The Quality Assurance (QA) Module is an add-on for EthoVision XT that helps you protect your data and creates log files so you can easily keep track of everything that goes on during a project. It has been developed together with researchers and laboratory technicians from large pharmaceutical companies to facilitate compliance with quality assurance protocols and guidelines.
Why use the QA Module?
It is important to conduct research according to the highest quality standards. In order to obtain reliable and reproducible results, in-vivo animal research must be designed, conducted, analyzed and reported with appropriate rigor and robustness. Quality assurance is important in several steps of your study, from animal breeding, housing and feeding to data collection and analysis. Protocols and documentation play a crucial role in quality management. The QA Module helps you in an easy and efficient manner. The QA Module is of benefit for any EthoVision user who works in an industrial context. It is of particular value for EthoVision studies conducted under Good Laboratory Practice guidelines.
How does the QA Module help?
The QA Module is an add-on for EthoVision XT that provides user management and logging functionality. This allows you to very efficiently keep track of what goes on during the experiment and prevent intentional and unintentional data modification. Your data is safe and logs are created automatically.
User management means you can assign different rights to different users of EthoVision XT. You can prevent certain users to access certain projects (including GLP-compliant projects) altogether, and give other users specific rights that fit their role (e.g. professor, student, technician) in the study. Rights that can be assigned include:
- User management (add and remove users and assign rights)

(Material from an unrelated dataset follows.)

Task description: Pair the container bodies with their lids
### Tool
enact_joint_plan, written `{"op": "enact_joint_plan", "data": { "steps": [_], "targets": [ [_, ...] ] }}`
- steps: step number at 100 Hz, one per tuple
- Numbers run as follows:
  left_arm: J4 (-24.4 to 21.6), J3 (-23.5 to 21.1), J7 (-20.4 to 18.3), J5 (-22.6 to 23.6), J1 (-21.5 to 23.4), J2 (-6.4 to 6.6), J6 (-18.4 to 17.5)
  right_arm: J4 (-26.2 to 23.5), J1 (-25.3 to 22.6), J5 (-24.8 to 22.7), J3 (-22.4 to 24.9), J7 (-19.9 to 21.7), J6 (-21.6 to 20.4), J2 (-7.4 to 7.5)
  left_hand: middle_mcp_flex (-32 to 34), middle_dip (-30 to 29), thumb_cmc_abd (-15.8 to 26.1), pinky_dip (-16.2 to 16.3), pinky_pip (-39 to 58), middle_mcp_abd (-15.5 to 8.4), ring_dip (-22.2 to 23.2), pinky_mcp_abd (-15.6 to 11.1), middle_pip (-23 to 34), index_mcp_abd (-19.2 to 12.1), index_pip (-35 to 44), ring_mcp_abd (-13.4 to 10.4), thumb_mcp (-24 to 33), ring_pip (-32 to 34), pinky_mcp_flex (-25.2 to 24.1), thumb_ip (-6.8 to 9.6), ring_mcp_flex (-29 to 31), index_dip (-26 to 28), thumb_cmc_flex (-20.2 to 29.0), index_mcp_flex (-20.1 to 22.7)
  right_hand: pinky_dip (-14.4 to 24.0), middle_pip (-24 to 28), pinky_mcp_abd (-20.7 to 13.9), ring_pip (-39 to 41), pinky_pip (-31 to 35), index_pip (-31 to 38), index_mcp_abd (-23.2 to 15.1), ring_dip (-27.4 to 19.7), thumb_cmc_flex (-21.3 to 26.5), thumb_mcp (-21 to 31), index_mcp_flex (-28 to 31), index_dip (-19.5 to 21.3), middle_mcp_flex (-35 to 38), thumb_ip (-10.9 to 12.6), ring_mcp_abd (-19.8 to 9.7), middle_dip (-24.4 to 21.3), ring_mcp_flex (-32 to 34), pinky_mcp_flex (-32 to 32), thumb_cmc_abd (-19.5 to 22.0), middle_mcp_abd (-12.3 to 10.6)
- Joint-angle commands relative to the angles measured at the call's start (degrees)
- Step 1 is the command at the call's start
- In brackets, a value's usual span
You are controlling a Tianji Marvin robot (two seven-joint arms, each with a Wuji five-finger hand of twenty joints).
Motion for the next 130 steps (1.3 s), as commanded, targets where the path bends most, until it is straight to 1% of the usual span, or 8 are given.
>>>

- Preferences for use of the EthoVision XT software
- Experiment management (create experiments, make backups)
- Experiment settings
- Trial planning
- Arena settings / trial control / detection settings
- Acquisition (change settings a carry out acquisition)
- Import external data
- Edit tracks
- Edit track smoothing, data profiles, and analysis profiles
- Delete trials and clear log
The QA Module delivers several logs. The General log file provides a time-stamped list of user actions such as the creation of a new experiment, start and stop of an experiment, assigned users and user rights, and errors. Experiment log files document everything that happens from the moment you start acquiring data. It takes a snapshot of all the settings in the experiment and all changes that happen after that if they might affect your data. Both logs files are easily exported in HTML format and can be used for your Data Quality Report.
EthoVision XT allows you to create templates. For experiments that have to meet certain quality standards, creating such templates are a very useful feature.
Good Laboratory Practice
The QA Module is compliant with 21 CFR Part 11 (see FDA), the regulations on electronic records and electronic signatures for studies conducted under Good Laboratory Practice (GLP). GLP is a quality system for research laboratories to try to ensure the uniformity, consistency, reliability, reproducibility, quality, and integrity of chemical non-clinical safety tests. The regulations for GLP are described under the Code of Federal Regulations.
Part 11 defines the criteria under which electronic records and electronic signatures are considered trustworthy, reliable, and equivalent to paper records. For Europe, the GLP rules have been compiled and adapted by the Organization of Economic Cooperation and Development (OECD).